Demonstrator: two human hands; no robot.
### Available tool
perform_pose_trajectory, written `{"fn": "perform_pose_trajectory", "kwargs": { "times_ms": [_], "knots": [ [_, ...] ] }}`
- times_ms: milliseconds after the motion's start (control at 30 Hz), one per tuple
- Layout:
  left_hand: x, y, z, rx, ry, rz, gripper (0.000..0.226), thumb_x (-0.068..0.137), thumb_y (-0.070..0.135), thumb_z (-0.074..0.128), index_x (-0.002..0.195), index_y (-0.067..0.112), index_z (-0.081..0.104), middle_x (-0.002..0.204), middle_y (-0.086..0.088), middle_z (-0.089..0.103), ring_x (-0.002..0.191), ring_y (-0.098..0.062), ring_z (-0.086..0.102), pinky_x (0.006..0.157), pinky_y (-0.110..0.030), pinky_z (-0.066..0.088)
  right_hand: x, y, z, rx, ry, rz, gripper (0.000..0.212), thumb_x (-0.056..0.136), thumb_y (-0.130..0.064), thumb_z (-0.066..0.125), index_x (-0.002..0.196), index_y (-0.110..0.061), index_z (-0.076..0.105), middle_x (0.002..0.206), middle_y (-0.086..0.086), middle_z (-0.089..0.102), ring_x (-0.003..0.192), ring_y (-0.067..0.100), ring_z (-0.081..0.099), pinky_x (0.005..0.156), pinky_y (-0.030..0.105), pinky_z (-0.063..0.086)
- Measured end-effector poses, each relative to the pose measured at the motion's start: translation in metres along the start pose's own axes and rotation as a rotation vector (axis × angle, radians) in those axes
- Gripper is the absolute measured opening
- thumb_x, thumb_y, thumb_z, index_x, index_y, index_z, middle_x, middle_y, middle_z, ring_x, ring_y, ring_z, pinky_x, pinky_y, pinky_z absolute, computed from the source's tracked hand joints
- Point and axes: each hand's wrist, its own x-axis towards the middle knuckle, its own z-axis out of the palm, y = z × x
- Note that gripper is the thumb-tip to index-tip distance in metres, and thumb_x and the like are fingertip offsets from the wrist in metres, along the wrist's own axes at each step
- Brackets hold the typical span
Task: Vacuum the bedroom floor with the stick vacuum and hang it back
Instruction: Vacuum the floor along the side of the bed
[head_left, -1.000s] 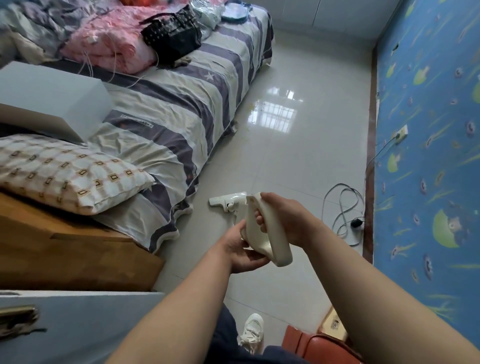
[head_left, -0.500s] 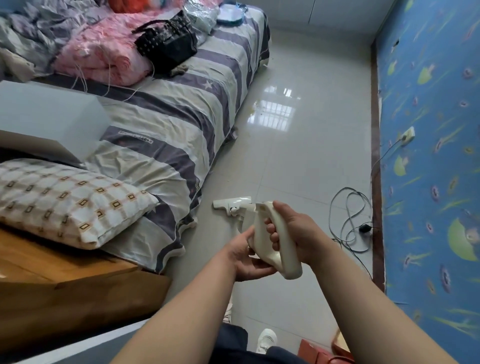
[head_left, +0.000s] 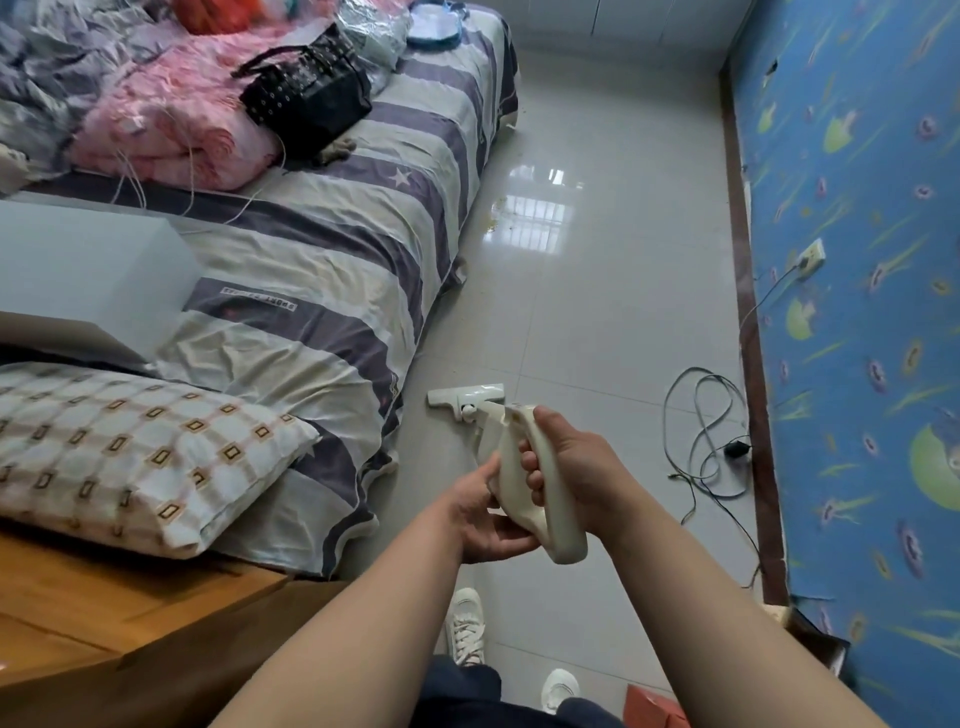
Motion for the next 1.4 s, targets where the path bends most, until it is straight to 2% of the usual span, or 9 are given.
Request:
{"fn": "perform_pose_trajectory", "kwargs": {
  "times_ms": [200,333,500,633,767,1000,1133,1267,1400],
  "knots": [
    [0.001,0.023,-0.015,0.006,0.008,0.003,0.058,0.089,0.059,0.058,0.096,0.002,0.060,0.088,-0.019,0.065,0.087,-0.032,0.065,0.071,-0.047,0.059,0.010,-0.009,0.025,-0.023,0.028,-0.010,0.045,0.100,-0.042,0.054,0.077,-0.004,0.061,0.052,0.003,0.055,0.041,0.015,0.046,0.045,0.024,0.039],
    [0.002,0.035,-0.020,0.013,0.019,0.009,0.059,0.088,0.061,0.058,0.095,0.002,0.060,0.089,-0.020,0.064,0.086,-0.032,0.065,0.066,-0.049,0.059,0.017,-0.014,0.037,-0.026,0.026,-0.013,0.045,0.100,-0.042,0.054,0.077,-0.004,0.061,0.052,0.003,0.055,0.040,0.014,0.046,0.044,0.022,0.040],
    [0.004,0.047,-0.024,0.002,0.009,0.010,0.058,0.090,0.060,0.057,0.096,0.002,0.060,0.091,-0.020,0.063,0.088,-0.033,0.064,0.081,-0.051,0.055,0.025,-0.018,0.045,-0.026,0.028,-0.012,0.045,0.100,-0.042,0.053,0.076,-0.005,0.060,0.053,0.003,0.055,0.041,0.014,0.046,0.044,0.023,0.039],
    [0.006,0.054,-0.024,0.016,0.014,0.026,0.057,0.091,0.059,0.056,0.097,0.002,0.060,0.094,-0.020,0.063,0.089,-0.033,0.064,0.074,-0.052,0.058,0.031,-0.020,0.049,-0.024,0.056,-0.035,0.046,0.100,-0.042,0.054,0.075,-0.004,0.061,0.054,0.004,0.056,0.041,0.015,0.047,0.044,0.024,0.040],
    [0.008,0.061,-0.023,0.046,0.032,0.039,0.055,0.092,0.058,0.055,0.096,0.003,0.059,0.095,-0.019,0.063,0.091,-0.033,0.063,0.081,-0.051,0.052,0.036,-0.022,0.051,-0.018,0.088,-0.053,0.047,0.100,-0.042,0.054,0.074,-0.004,0.061,0.054,0.004,0.055,0.040,0.015,0.046,0.044,0.024,0.040],
    [0.017,0.079,-0.012,0.038,0.051,0.058,0.060,0.092,0.060,0.053,0.100,0.001,0.058,0.093,-0.020,0.063,0.090,-0.033,0.064,0.081,-0.050,0.053,0.052,-0.042,0.051,-0.030,0.094,-0.056,0.046,0.100,-0.042,0.054,0.074,-0.004,0.061,0.053,0.004,0.055,0.041,0.017,0.046,0.045,0.024,0.040],
    [0.021,0.092,0.000,0.010,0.050,0.064,0.061,0.092,0.060,0.052,0.101,0.001,0.059,0.091,-0.020,0.064,0.087,-0.033,0.065,0.074,-0.049,0.054,0.066,-0.058,0.048,-0.057,0.081,-0.038,0.046,0.099,-0.043,0.055,0.074,-0.005,0.061,0.052,0.003,0.057,0.041,0.017,0.047,0.045,0.026,0.040],
    [0.027,0.109,0.012,0.005,0.060,0.066,0.063,0.090,0.061,0.054,0.106,0.000,0.060,0.093,-0.021,0.064,0.090,-0.034,0.065,0.077,-0.049,0.055,0.080,-0.077,0.045,-0.062,0.068,-0.036,0.045,0.099,-0.042,0.055,0.074,-0.005,0.061,0.052,0.003,0.056,0.041,0.016,0.047,0.046,0.026,0.039],
    [0.034,0.121,0.025,-0.011,0.079,0.074,0.062,0.089,0.062,0.056,0.100,0.001,0.060,0.086,-0.019,0.065,0.081,-0.032,0.066,0.071,-0.048,0.058,0.093,-0.092,0.041,-0.081,0.068,-0.037,0.045,0.098,-0.043,0.055,0.074,-0.005,0.062,0.052,0.003,0.057,0.042,0.017,0.048,0.048,0.027,0.039]
  ]
}}
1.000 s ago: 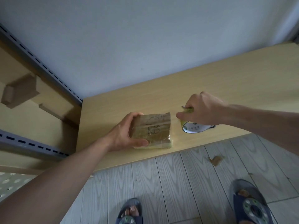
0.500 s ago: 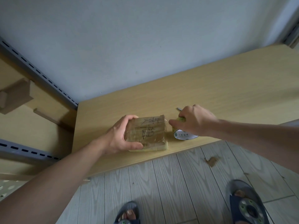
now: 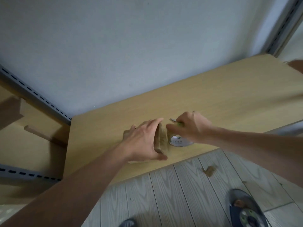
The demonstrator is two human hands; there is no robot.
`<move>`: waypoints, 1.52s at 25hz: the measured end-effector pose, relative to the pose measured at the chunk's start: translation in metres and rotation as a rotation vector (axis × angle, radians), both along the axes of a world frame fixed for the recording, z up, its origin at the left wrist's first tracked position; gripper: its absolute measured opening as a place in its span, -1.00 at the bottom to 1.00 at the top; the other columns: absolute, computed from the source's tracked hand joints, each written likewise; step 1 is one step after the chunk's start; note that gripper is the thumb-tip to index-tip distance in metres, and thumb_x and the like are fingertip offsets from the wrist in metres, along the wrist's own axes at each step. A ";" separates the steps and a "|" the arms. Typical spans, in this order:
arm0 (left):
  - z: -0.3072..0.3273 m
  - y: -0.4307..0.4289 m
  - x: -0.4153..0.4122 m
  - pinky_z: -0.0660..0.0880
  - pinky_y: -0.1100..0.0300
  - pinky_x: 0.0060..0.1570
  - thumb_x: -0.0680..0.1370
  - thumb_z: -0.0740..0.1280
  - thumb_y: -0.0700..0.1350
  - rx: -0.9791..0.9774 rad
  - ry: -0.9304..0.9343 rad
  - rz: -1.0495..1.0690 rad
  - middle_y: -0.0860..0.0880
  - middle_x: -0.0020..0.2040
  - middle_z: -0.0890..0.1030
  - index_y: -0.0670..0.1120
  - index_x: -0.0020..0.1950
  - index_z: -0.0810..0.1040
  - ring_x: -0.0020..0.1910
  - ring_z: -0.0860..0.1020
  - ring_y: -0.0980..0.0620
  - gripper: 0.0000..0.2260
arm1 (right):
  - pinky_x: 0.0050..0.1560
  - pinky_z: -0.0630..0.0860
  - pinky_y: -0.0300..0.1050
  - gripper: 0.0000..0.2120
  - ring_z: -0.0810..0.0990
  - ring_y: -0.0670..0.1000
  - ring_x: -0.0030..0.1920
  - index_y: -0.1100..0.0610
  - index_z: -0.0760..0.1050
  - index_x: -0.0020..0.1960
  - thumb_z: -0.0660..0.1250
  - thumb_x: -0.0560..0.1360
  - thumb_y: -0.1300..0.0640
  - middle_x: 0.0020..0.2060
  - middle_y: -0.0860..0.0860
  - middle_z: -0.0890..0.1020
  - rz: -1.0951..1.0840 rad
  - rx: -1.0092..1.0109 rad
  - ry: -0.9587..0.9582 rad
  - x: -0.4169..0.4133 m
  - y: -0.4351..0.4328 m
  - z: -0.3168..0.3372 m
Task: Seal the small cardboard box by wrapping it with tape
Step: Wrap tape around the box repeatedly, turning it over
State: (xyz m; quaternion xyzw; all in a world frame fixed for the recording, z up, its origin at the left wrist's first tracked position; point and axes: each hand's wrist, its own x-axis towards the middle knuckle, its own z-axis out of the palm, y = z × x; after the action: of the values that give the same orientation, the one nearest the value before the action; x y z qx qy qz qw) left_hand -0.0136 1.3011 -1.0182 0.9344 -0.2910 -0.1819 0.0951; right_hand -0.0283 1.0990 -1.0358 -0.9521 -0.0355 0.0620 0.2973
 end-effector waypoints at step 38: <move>0.021 0.038 -0.025 0.09 -0.17 0.55 0.38 0.45 0.24 0.169 -0.305 -0.068 -0.09 0.50 0.13 -0.03 0.64 -0.11 0.54 0.16 -0.14 0.04 | -0.41 0.38 -0.09 -0.64 0.46 0.05 -0.39 0.18 0.52 -0.31 0.38 0.45 -0.11 -0.40 0.03 0.55 0.161 0.110 0.107 0.029 0.054 0.008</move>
State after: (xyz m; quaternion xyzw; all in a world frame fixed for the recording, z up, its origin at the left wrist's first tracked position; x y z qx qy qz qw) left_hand -0.0390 1.3387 -0.9971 0.9455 -0.3171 -0.0648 -0.0352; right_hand 0.0006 1.1531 -1.0279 -0.9238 -0.0993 0.1341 0.3446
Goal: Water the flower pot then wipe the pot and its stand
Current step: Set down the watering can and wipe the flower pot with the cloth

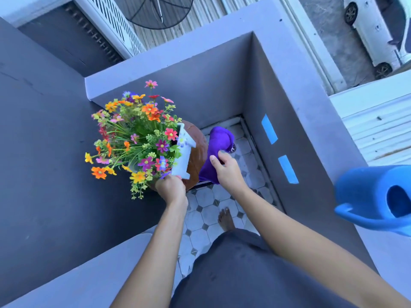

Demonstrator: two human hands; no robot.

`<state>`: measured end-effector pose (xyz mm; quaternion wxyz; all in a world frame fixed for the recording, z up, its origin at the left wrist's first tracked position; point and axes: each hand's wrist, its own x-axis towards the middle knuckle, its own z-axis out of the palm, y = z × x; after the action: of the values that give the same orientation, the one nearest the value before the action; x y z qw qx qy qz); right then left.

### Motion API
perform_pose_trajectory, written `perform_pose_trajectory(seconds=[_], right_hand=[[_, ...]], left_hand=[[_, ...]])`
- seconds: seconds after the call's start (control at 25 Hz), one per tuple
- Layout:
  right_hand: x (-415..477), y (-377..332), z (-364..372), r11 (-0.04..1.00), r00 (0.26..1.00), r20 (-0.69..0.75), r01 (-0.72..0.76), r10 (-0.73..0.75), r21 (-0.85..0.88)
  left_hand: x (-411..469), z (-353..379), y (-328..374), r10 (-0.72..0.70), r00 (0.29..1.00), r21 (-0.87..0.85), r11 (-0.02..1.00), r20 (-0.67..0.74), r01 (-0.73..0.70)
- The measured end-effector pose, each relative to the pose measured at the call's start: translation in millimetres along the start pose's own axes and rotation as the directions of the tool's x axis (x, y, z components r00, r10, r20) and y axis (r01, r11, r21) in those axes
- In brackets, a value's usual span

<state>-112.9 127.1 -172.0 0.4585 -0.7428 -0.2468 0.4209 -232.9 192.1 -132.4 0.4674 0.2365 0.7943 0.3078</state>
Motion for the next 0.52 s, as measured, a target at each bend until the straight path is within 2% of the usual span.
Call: perform_pose_trajectory(seconds=[0.12, 0.32, 0.4, 0.52], right_hand=[[6, -18, 11, 0.994, 0.994, -0.023, 0.102, -0.103, -0.032], [17, -55, 18, 0.997, 0.952, -0.301, 0.072, -0.061, 0.027], [8, -64, 24, 0.994, 0.948, -0.313, 0.083, -0.058, 0.068], [-25, -76, 41, 0.953, 0.942, -0.236, 0.274, -0.239, 0.129]], left_hand=[[-20, -25, 16, 0.073, 0.993, 0.086, 0.993, 0.093, -0.081], [-35, -49, 55, 0.112, 0.950, 0.088, 0.986, 0.293, -0.143], [-40, -51, 68, 0.119, 0.933, 0.103, 0.981, 0.339, -0.163], [-51, -55, 84, 0.149, 0.923, 0.067, 0.981, 0.354, -0.184]])
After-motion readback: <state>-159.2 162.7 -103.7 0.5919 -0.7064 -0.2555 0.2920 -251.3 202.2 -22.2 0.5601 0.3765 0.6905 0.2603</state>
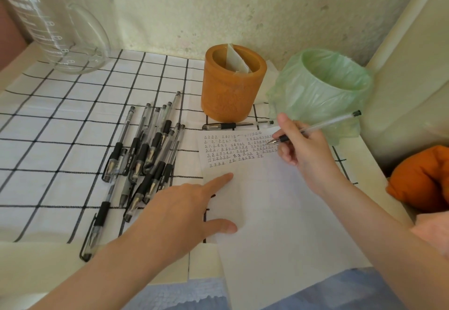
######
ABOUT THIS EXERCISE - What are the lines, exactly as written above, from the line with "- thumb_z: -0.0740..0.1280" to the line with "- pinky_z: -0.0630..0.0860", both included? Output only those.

RESULT FOR THIS TASK -
  - thumb_z: -0.0740..0.1280
  - thumb_y: -0.0700..0.1350
  - rx: -0.9791..0.9774 rad
  - ry: -0.9304..0.9343 rad
  - rz: -1.0495..1.0690 rad
  - middle_y: -0.0860..0.0880
  - middle_x: -0.0020..0.2040
  - middle_z: -0.0890..0.1030
  - index_y: -0.0670..0.1120
  - index_x: -0.0020..0.1950
  - index_z: -0.0810..0.1040
  - ring_x: -0.0020..0.1910
  - ring_z: -0.0860..0.1020
  - ring_y: -0.0980..0.0620
  - gripper: 0.0000..0.2260
arm1 (right):
  - pinky_x: 0.0050..0.1560
  - pinky_z: -0.0630..0.0860

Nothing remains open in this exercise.